**Try it**
Return the lines below in which the string "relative" occurs.

........

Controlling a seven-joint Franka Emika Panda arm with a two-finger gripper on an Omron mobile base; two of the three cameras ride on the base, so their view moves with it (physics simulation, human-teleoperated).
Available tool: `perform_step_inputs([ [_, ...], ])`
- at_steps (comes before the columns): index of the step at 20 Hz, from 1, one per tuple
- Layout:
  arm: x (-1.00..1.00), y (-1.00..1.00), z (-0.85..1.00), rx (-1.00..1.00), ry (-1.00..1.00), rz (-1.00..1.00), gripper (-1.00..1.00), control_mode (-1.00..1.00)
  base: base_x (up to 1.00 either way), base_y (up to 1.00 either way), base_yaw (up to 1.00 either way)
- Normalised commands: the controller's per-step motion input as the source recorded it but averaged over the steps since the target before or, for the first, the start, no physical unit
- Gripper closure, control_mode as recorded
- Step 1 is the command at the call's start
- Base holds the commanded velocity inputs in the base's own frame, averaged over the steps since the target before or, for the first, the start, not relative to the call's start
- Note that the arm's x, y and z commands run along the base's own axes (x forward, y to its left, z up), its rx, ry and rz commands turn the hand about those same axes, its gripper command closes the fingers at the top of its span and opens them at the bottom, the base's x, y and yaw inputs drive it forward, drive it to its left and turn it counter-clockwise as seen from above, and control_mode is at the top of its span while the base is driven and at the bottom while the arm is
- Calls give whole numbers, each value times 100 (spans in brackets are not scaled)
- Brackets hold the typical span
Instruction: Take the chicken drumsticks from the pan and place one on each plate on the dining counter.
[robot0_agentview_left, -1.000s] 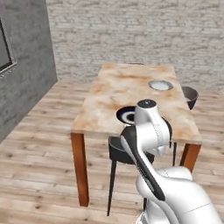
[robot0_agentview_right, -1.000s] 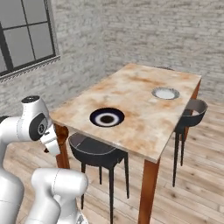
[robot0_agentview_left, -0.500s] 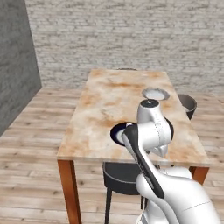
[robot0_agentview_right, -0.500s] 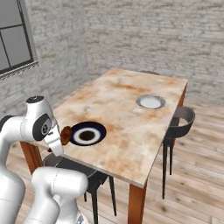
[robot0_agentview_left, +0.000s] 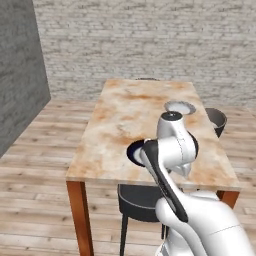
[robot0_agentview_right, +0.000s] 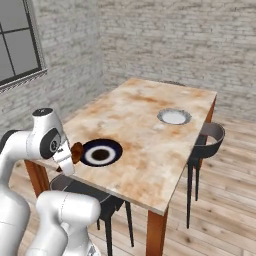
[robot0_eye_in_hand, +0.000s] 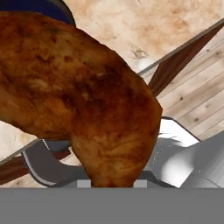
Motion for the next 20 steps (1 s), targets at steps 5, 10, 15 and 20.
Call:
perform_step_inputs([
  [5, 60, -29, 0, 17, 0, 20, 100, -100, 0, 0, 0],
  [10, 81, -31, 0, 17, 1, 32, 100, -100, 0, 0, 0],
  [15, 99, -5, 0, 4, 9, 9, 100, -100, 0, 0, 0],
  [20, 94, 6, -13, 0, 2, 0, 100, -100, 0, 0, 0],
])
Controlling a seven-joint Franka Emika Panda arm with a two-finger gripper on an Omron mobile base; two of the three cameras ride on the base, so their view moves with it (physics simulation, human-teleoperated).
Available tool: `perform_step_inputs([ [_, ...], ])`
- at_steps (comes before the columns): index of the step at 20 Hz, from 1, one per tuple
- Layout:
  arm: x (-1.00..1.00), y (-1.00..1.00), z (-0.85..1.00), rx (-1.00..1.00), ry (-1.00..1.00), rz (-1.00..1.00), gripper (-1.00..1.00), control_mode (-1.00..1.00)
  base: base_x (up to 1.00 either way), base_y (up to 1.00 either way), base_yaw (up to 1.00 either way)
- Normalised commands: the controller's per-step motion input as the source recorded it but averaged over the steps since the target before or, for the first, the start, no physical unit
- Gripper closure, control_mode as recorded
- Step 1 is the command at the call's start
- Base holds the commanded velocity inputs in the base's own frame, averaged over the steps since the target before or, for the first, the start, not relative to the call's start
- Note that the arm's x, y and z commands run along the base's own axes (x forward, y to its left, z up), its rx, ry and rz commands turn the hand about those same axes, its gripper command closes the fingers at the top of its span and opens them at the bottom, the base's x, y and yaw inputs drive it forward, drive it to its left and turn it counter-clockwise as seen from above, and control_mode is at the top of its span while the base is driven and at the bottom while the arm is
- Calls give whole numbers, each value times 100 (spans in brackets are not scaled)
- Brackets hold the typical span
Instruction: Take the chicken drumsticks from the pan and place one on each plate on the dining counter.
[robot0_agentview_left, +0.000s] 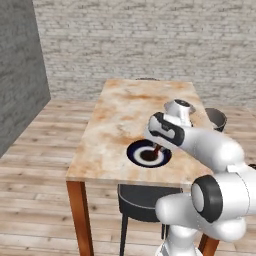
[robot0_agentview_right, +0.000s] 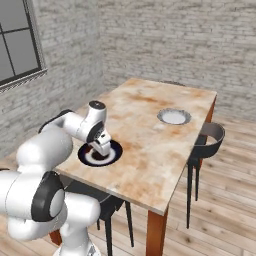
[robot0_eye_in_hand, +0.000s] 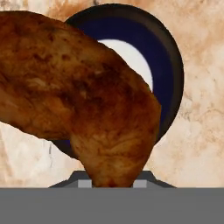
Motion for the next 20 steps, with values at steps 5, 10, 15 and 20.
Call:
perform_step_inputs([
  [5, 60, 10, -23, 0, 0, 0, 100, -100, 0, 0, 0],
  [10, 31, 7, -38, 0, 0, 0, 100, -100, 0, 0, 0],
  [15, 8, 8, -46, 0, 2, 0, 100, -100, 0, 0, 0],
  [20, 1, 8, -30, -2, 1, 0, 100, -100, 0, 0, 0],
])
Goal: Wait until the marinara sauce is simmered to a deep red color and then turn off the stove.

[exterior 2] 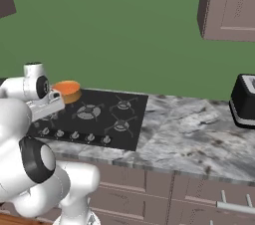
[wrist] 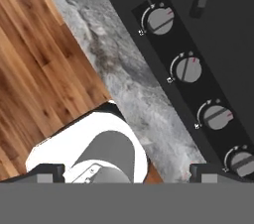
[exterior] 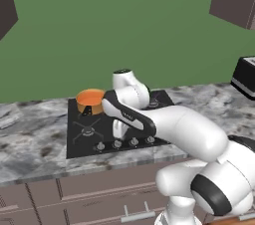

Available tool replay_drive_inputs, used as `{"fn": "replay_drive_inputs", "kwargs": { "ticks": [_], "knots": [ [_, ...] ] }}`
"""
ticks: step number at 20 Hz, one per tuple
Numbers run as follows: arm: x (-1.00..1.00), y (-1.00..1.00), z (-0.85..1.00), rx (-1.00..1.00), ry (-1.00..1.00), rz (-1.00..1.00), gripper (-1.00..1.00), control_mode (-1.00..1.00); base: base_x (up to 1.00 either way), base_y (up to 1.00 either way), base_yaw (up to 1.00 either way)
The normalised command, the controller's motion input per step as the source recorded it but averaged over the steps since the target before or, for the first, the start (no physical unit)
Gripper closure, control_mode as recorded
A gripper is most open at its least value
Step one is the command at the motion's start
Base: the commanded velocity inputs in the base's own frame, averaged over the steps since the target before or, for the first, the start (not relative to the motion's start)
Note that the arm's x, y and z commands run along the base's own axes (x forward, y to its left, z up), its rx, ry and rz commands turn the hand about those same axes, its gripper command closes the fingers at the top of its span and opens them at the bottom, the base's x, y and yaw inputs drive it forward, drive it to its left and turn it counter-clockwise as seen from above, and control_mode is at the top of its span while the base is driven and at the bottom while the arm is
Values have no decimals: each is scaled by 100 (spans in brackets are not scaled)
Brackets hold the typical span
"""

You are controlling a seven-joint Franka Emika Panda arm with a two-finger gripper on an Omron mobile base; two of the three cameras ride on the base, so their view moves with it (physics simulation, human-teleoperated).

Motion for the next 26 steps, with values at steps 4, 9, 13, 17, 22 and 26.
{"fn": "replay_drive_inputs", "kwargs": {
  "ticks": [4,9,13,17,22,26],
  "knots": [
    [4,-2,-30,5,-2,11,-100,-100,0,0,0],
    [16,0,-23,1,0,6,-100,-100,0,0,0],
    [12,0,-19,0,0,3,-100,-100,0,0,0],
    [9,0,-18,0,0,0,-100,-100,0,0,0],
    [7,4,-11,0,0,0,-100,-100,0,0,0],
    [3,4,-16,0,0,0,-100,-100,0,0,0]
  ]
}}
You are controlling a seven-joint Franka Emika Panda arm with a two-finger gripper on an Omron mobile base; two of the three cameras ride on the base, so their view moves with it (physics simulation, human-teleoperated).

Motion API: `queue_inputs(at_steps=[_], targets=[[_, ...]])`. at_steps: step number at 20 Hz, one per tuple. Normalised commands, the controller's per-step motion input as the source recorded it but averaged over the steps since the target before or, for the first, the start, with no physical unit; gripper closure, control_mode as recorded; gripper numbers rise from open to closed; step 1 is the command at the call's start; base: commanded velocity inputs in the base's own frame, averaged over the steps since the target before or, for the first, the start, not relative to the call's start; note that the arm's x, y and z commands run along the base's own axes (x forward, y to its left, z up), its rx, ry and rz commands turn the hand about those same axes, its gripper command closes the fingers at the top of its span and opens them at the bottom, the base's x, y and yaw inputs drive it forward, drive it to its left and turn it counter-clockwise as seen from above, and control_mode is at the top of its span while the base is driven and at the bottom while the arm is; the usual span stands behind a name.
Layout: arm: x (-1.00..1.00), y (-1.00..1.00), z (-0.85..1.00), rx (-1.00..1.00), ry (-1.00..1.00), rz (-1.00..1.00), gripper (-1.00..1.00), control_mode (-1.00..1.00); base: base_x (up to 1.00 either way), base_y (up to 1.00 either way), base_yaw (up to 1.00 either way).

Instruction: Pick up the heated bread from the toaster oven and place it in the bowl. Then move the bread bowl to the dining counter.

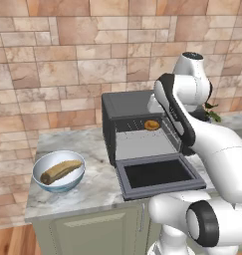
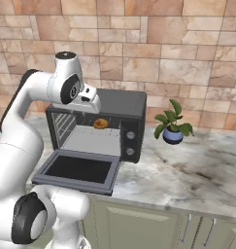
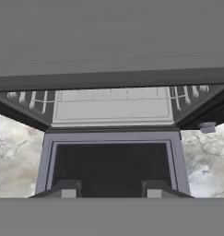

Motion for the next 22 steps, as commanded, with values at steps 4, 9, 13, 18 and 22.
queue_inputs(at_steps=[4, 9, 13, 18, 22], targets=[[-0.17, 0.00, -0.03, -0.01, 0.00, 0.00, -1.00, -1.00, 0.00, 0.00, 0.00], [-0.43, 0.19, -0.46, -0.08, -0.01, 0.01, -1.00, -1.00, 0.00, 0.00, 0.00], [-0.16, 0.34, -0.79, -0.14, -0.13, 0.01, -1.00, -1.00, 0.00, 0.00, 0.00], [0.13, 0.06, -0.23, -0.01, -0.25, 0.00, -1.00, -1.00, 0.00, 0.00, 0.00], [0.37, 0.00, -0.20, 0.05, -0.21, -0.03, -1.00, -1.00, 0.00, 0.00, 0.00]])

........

**Result of this exercise**
- Base holds the commanded velocity inputs in the base's own frame, averaged over the steps since the target before or, for the first, the start, not relative to the call's start
- Base holds the commanded velocity inputs in the base's own frame, averaged over the steps since the target before or, for the first, the start, not relative to the call's start
Base: the commanded velocity inputs in the base's own frame, averaged over the steps since the target before or, for the first, the start (not relative to the motion's start)
Motion API: `queue_inputs(at_steps=[_], targets=[[_, ...]])`. at_steps: step number at 20 Hz, one per tuple. Normalised commands, the controller's per-step motion input as the source recorded it but averaged over the steps since the target before or, for the first, the start, with no physical unit; gripper closure, control_mode as recorded; gripper numbers rise from open to closed; step 1 is the command at the call's start; base: commanded velocity inputs in the base's own frame, averaged over the steps since the target before or, for the first, the start, not relative to the call's start; note that the arm's x, y and z commands run along the base's own axes (x forward, y to its left, z up), its rx, ry and rz commands turn the hand about those same axes, its gripper command closes the fingers at the top of its span and opens them at the bottom, the base's x, y and yaw inputs drive it forward, drive it to its left and turn it counter-clockwise as seen from above, and control_mode is at the top of its span while the base is driven and at the bottom while the arm is; the usual span stands behind a name.

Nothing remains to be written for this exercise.